The Four Seasons (2025) is the latest Netflix Original Series, based on the 1981 feature film of the same name. Co-created by Tina Fey, Lang Fisher, and Tracey Wigfield, The Four Seasons has as much humor as it has heart and offers audiences a love letter to long marriages, deep friendships, and how each person we love leaves a lasting impact on our lives.
In the series, six old friends head for a relaxing weekend away, only to learn that one couple in the group is about to get a divorce. The three couples, Kate (Tina Fey) and Jack (Will Forte), Nick (Steve Carell) and Anne (Kerri Kenney-Silver), and Danny (Colman Domingo) and Claude (Marco Calvani), are completely upended by the news. The couple that they all looked to for guidance wasn’t perfect. So, where does that leave them?

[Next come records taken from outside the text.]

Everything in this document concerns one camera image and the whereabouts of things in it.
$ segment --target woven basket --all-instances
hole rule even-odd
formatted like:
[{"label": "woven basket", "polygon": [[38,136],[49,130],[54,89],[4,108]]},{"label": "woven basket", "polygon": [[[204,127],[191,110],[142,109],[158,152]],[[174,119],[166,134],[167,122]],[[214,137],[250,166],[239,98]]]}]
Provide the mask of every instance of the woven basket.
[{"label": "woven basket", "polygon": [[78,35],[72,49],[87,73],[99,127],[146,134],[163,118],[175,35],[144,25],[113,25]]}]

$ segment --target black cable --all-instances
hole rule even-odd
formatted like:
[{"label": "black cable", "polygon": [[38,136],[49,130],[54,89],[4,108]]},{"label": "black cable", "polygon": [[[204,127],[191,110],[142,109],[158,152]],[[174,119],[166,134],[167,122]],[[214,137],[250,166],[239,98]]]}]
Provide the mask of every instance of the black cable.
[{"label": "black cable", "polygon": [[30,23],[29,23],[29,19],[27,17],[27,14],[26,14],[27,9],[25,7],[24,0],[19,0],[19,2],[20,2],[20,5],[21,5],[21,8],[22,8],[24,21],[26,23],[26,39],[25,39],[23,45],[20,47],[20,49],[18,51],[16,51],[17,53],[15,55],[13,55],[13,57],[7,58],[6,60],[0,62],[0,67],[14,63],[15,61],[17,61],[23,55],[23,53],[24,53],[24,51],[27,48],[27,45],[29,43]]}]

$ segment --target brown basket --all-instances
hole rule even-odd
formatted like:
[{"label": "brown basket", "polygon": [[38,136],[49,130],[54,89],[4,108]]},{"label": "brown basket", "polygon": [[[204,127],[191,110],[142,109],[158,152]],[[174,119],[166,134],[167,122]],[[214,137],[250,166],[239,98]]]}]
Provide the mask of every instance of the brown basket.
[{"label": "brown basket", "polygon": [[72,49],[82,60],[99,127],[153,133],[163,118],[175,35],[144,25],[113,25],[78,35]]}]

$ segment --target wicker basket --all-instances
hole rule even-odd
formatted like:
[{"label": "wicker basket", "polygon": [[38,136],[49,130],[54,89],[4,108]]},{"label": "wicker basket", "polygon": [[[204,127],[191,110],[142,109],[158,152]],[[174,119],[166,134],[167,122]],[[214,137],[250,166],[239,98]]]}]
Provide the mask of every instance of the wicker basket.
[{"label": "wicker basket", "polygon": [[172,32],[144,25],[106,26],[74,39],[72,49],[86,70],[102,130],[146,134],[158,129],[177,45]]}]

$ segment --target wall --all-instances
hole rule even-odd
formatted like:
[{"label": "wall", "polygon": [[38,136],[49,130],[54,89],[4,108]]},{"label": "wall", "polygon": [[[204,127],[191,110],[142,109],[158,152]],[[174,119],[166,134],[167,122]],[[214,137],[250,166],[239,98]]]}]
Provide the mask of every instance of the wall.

Taking place over the year, with each of the 30-minute episodes encompassing one season, we follow the friends on four vacations and watch how one divorce affects everyone’s dynamic, bringing old and new issues to the surface.
As I’ve gotten older, having a core group of friends who are couples has become essential for me and my husband. We vacation together, celebrate each other, and have ultimately formed our own independent friendships within the larger circle that have helped us each get through the worst that life has to offer. But the closeness and care don’t mean we aren’t emotional, irrational, and messy humans at the end of the day.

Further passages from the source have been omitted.